Some time ago, I got back a hard disk back from data recovery. One of the annoying issues I encountered with the recovered data was corrupted files. Some files looked like they were recovered successfully but their content was corrupted. The ones that were configuration files, where usually easy to detect, as it raised errors in programs that tried to use them. But when such error occurs in some general text file, (or inside the data of an SQL dump), the file may seem correctly fine unless closely inspected.
I have an habit of storing old backups on CDs (they are initially made to online storage), I do it in order to reduce backup costs. But the recovered/corrupted data issue raised some concerns about my ability to recover using this disks. Assuming that I have a disk failure, and I couldn’t recover from my online backups for reason, how can I check the integrity of my CD backups?
Only storing and comparing hash signature for the whole archive, is almost useless.
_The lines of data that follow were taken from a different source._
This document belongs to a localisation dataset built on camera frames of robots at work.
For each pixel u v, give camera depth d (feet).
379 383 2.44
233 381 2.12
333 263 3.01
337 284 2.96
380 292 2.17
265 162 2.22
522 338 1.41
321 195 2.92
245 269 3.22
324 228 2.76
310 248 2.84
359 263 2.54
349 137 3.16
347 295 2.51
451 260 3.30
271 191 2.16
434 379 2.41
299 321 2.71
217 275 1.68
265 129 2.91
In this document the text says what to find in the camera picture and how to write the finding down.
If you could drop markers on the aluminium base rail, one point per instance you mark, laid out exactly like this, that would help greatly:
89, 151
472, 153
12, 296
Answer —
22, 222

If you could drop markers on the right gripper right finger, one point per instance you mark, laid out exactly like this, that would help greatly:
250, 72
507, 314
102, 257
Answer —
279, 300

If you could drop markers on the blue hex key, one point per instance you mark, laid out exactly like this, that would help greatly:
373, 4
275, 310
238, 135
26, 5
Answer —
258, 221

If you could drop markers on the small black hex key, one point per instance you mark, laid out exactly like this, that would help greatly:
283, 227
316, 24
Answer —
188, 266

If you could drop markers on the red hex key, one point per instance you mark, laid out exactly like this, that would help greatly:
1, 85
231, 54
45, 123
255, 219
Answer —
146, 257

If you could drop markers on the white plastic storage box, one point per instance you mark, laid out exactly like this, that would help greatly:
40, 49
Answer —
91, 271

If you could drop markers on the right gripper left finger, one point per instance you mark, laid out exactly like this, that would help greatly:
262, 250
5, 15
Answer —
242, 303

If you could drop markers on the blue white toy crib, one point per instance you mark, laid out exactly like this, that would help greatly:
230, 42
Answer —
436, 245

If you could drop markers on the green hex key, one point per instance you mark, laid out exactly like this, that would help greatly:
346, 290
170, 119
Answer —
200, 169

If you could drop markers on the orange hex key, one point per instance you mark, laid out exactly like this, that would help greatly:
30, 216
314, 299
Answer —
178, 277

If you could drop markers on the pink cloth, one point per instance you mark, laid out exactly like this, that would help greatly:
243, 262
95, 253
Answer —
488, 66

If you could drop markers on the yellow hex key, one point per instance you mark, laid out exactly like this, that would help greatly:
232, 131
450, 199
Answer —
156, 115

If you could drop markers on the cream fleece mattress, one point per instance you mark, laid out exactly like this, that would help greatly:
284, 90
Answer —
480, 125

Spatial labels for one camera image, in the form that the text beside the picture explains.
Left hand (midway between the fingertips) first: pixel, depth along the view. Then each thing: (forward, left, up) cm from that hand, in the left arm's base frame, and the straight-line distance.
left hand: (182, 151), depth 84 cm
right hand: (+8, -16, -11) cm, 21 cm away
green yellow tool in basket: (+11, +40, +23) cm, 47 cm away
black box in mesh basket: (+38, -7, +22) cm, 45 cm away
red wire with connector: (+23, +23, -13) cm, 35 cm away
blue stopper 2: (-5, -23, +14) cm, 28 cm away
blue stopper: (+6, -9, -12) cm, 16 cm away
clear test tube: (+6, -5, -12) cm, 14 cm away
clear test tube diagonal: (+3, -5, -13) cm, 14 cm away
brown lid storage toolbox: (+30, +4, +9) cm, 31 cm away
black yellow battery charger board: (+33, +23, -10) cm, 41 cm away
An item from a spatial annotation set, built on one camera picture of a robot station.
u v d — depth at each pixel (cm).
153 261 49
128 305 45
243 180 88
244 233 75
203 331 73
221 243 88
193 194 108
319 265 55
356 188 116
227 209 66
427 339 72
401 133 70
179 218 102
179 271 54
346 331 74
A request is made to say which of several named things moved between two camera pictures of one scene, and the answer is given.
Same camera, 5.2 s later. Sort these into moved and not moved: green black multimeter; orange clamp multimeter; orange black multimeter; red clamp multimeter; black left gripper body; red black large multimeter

It allows you to validate whether all the files are probably fine, but it can’t tell apart one corrupted file in the archive from a completed corrupted archive. My idea was to calculate checksum (hash) for each file in the data and store the signature in a way that would allow me to see which individual files are corrupted.
This is where tarsum
comes to the rescue. As it’s name applies it calculate checksum for each file in the archive. You can download tarsum
from here.
Using tarsum is pretty straight forward.
tarsum backup.tar > backup.tar.md5
Calculates the MD5 checksums of the files. You can specify other hashes as well, by passing a tool that calculates it (it must work like md5sum
).
tarsum --checksum=sha256sum backup.tar > backup.tar.sha256
To verify the integrity of the files inside the archive we use the diff
command:
tarsum backup.tar | diff backup.tar.md5 -
where backup.tar.md5
is the original signature file we created. This is possible because the signatures are sorted alphabetically by the file name inside the archive, so it the order of the files is always the same.
Note that if you use an updated version of GNU tar, tarsum
can also operate directly on compressed archives (e.g. tar.bz2, tar.gz).